What follows is a listing to be transcribed exactly.

---

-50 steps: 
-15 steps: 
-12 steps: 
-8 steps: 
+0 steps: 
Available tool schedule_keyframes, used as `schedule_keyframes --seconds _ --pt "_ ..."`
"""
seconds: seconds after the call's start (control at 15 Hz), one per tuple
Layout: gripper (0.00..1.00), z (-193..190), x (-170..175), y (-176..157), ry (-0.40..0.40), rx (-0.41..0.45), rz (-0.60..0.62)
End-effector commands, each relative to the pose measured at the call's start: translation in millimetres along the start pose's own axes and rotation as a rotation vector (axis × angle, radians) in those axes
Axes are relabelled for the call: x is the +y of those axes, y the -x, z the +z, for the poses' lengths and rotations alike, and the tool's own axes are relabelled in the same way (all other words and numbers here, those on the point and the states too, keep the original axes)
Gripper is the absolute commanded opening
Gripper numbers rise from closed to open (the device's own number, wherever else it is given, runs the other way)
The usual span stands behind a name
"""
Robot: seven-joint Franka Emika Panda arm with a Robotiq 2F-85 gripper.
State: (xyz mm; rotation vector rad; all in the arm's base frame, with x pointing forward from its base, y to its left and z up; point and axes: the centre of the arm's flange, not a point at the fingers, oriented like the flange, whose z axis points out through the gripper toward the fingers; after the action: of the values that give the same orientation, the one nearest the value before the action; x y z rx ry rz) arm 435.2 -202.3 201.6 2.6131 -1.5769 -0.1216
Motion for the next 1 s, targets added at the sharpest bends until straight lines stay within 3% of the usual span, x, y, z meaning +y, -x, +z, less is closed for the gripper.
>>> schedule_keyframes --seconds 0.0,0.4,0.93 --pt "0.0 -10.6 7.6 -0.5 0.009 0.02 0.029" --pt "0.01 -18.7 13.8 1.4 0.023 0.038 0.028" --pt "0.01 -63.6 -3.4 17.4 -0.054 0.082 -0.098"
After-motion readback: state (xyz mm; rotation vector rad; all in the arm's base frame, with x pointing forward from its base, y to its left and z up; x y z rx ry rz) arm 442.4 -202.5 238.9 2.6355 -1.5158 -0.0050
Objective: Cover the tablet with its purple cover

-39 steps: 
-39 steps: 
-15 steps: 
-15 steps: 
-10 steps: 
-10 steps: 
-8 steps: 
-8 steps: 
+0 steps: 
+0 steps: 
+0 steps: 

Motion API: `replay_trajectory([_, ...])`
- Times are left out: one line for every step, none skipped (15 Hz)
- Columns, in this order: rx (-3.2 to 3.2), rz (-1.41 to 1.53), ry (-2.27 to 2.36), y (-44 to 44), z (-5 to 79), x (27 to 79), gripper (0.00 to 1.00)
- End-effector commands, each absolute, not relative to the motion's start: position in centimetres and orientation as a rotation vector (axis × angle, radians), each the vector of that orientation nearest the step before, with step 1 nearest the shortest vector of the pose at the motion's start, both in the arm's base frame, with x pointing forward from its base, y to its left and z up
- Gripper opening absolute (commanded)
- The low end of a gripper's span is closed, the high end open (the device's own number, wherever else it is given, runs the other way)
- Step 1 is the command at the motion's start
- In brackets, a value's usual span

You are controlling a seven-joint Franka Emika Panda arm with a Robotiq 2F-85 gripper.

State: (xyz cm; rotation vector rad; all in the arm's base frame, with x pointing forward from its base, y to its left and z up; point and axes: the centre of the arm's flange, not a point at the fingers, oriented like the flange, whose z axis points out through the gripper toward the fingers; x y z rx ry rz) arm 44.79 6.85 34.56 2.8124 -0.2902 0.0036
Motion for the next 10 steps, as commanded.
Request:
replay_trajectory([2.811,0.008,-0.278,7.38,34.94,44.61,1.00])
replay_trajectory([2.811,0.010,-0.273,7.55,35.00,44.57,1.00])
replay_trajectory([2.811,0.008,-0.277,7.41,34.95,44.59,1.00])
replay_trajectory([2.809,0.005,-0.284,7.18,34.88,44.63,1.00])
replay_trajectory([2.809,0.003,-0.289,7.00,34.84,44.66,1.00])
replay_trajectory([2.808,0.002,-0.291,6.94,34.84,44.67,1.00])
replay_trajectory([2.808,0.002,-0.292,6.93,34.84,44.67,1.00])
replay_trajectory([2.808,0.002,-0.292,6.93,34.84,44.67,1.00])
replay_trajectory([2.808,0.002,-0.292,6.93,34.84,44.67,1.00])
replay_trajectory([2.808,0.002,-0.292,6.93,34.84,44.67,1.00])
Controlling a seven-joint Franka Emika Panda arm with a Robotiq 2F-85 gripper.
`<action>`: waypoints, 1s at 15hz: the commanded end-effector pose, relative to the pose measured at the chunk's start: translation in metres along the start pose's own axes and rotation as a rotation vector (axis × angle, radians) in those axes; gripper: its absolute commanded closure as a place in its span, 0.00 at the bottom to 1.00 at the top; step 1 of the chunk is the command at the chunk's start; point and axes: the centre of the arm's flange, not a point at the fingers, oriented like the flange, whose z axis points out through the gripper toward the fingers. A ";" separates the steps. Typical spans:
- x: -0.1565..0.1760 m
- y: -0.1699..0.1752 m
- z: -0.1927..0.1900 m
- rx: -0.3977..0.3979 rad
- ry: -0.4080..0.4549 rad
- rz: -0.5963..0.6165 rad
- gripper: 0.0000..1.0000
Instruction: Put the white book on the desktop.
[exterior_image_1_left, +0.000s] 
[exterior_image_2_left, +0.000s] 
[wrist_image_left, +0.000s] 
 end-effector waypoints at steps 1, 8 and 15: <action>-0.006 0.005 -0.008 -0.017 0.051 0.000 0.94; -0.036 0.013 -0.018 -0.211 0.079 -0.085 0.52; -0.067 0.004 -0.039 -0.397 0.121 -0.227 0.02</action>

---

**Answer box**
-50 steps: 
-15 steps: 
-12 steps: 
-8 steps: 
+0 steps: 
Available tool schedule_keyframes, used as `schedule_keyframes --seconds _ --pt "_ ..."`
"""
seconds: seconds after the call's start (control at 15 Hz), one per tuple
Layout: gripper (0.00..1.00), z (-193..190), x (-170..175), y (-176..157), ry (-0.40..0.40), rx (-0.41..0.45), rz (-0.60..0.62)
End-effector commands, each relative to the pose measured at the call's start: translation in millimetres along the start pose's own axes and rotation as a rotation vector (axis × angle, radians) in those axes
Axes are relabelled for the call: x is the +y of those axes, y the -x, z the +z, for the poses' lengths and rotations alike, and the tool's own axes are relabelled in the same way (all other words and numbers here, those on the point and the states too, keep the original axes)
Gripper is the absolute commanded opening
Gripper numbers rise from closed to open (the device's own number, wherever else it is given, runs the other way)
The usual span stands behind a name
"""
Robot: seven-joint Franka Emika Panda arm with a Robotiq 2F-85 gripper.
State: (xyz mm; rotation vector rad; all in the arm's base frame, with x pointing forward from its base, y to its left and z up; point and axes: the centre of the arm's flange, not a point at the fingers, oriented like the flange, whose z axis points out through the gripper toward the fingers; after the action: of the values that give the same orientation, the one nearest the value before the action; x y z rx ry rz) arm 435.2 -202.3 201.6 2.6131 -1.5769 -0.1216
Motion for the next 1 s, targets added at the sharpest bends until straight lines stay within 3% of the usual span, x, y, z meaning +y, -x, +z, less is closed for the gripper.
>>> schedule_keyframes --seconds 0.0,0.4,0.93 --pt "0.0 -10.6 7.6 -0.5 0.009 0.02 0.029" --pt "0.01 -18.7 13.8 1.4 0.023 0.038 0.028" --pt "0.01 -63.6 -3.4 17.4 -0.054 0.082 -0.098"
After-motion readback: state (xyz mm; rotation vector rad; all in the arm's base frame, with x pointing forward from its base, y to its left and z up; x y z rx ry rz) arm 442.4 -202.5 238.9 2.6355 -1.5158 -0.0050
Objective: Cover the tablet with its purple cover

-39 steps: 
-39 steps: 
-15 steps: 
-15 steps: 
-10 steps: 
-10 steps: 
-8 steps: 
-8 steps: 
+0 steps: 
+0 steps: 
+0 steps: 

Motion API: `replay_trajectory([_, ...])`
- Times are left out: one line for every step, none skipped (15 Hz)
- Columns, in this order: rx (-3.2 to 3.2), rz (-1.41 to 1.53), ry (-2.27 to 2.36), y (-44 to 44), z (-5 to 79), x (27 to 79), gripper (0.00 to 1.00)
- End-effector commands, each absolute, not relative to the motion's start: position in centimetres and orientation as a rotation vector (axis × angle, radians), each the vector of that orientation nearest the step before, with step 1 nearest the shortest vector of the pose at the motion's start, both in the arm's base frame, with x pointing forward from its base, y to its left and z up
- Gripper opening absolute (commanded)
- The low end of a gripper's span is closed, the high end open (the device's own number, wherever else it is given, runs the other way)
- Step 1 is the command at the motion's start
- In brackets, a value's usual span

You are controlling a seven-joint Franka Emika Panda arm with a Robotiq 2F-85 gripper.

State: (xyz cm; rotation vector rad; all in the arm's base frame, with x pointing forward from its base, y to its left and z up; point and axes: the centre of the arm's flange, not a point at the fingers, oriented like the flange, whose z axis points out through the gripper toward the fingers; x y z rx ry rz) arm 44.79 6.85 34.56 2.8124 -0.2902 0.0036
Motion for the next 10 steps, as commanded.
Request:
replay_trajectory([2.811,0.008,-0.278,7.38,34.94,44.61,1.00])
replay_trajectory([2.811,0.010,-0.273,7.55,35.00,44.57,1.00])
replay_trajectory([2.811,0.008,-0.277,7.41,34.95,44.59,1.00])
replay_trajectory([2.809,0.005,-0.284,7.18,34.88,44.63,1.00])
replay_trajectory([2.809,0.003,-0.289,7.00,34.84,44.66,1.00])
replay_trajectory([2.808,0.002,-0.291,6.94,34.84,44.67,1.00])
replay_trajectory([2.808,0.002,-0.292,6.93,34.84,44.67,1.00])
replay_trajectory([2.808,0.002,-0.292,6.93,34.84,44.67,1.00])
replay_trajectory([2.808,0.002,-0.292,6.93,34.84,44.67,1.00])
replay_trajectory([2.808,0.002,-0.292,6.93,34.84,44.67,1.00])
Controlling a seven-joint Franka Emika Panda arm with a Robotiq 2F-85 gripper.
`<action>`: waypoints, 1s at 15hz: the commanded end-effector pose, relative to the pose measured at the chunk's start: translation in metres along the start pose's own axes and rotation as a rotation vector (axis × angle, radians) in those axes; gripper: its absolute commanded closure as a place in its span, 0.00 at the bottom to 1.00 at the top; step 1 of the chunk is the command at the chunk's start; point and axes: the centre of the arm's flange, not a point at the fingers, oriented like the flange, whose z axis points out through the gripper toward the fingers. A ";" separates the steps. Typical spans:
- x: -0.1565..0.1760 m
- y: -0.1699..0.1752 m
- z: -0.1927..0.1900 m
- rx: -0.3977..0.3979 rad
- ry: -0.4080..0.4549 rad
- rz: -0.5963..0.6165 rad
- gripper: 0.0000..1.0000
Instruction: Put the white book on the desktop.
[exterior_image_1_left, +0.000s] 
[exterior_image_2_left, +0.000s] 
[wrist_image_left, +0.000s] 
 end-effector waypoints at steps 1, 8 and 15: <action>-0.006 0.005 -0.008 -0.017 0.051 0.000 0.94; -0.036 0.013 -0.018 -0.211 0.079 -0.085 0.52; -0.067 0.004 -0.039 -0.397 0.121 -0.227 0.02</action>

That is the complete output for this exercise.